WHAT NEEDS TO BE DONE: From the data underneath, reproduce exactly the stretch that begins at the line with "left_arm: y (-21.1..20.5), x" and ends after the line with "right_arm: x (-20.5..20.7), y".

DATASET EXTRACT:
● ● ● ● ● ● ●
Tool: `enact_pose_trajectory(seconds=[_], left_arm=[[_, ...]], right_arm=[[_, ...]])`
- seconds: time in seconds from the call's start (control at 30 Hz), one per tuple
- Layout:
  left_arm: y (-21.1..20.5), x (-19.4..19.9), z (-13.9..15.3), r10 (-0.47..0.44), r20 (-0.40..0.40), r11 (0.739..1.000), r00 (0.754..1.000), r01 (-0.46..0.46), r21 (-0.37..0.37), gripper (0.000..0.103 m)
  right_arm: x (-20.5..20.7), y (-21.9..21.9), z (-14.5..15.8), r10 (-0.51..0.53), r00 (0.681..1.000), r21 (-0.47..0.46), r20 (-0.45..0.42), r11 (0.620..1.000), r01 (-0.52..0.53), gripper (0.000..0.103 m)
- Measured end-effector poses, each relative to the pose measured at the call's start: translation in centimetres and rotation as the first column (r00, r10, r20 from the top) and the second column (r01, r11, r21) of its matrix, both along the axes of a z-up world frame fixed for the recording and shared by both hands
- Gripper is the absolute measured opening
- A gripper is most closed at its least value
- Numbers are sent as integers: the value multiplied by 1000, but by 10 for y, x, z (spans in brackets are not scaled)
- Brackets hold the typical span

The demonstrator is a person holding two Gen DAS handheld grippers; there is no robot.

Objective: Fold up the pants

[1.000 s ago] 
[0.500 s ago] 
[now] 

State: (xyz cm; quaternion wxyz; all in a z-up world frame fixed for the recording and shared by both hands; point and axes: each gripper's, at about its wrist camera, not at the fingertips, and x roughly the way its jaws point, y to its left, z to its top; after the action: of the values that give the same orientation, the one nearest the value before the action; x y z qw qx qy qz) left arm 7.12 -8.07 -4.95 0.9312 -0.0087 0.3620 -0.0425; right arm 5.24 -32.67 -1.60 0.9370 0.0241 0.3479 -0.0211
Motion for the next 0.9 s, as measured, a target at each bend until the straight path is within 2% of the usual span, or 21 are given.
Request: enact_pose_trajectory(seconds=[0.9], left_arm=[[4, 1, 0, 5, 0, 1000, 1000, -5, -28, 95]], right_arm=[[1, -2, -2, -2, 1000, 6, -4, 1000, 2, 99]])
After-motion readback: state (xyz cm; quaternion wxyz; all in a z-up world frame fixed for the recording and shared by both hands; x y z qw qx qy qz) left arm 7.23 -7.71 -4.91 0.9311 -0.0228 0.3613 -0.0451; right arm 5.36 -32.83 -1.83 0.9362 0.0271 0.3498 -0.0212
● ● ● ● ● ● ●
SOLUTION FOR THIS TASK:
  left_arm: y (-21.1..20.5), x (-19.4..19.9), z (-13.9..15.3), r10 (-0.47..0.44), r20 (-0.40..0.40), r11 (0.739..1.000), r00 (0.754..1.000), r01 (-0.46..0.46), r21 (-0.37..0.37), gripper (0.000..0.103 m)
  right_arm: x (-20.5..20.7), y (-21.9..21.9), z (-14.5..15.8), r10 (-0.51..0.53), r00 (0.681..1.000), r21 (-0.47..0.46), r20 (-0.45..0.42), r11 (0.620..1.000), r01 (-0.52..0.53), gripper (0.000..0.103 m)

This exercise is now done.